- ACTIVITY: Copy every record exactly as it stands. Leave the pictures out.

- DATASET RECORDS:
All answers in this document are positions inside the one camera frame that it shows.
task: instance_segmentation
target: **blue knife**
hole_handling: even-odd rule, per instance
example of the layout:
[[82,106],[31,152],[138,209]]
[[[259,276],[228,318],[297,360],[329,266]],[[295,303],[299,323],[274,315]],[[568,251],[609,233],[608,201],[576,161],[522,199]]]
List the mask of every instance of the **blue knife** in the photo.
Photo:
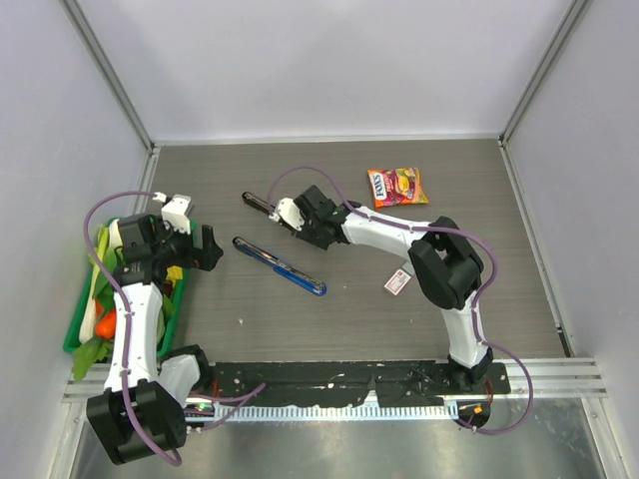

- TASK RESULT:
All answers in this document are positions inside the one camera frame that it shows.
task: instance_segmentation
target: **blue knife**
hole_handling: even-odd rule, per instance
example of the layout:
[[82,106],[31,152],[138,209]]
[[[259,276],[228,318],[297,360],[329,266]],[[295,303],[299,323],[274,315]],[[568,251],[609,233],[608,201],[576,161],[522,199]]]
List the mask of every instance of the **blue knife** in the photo.
Photo:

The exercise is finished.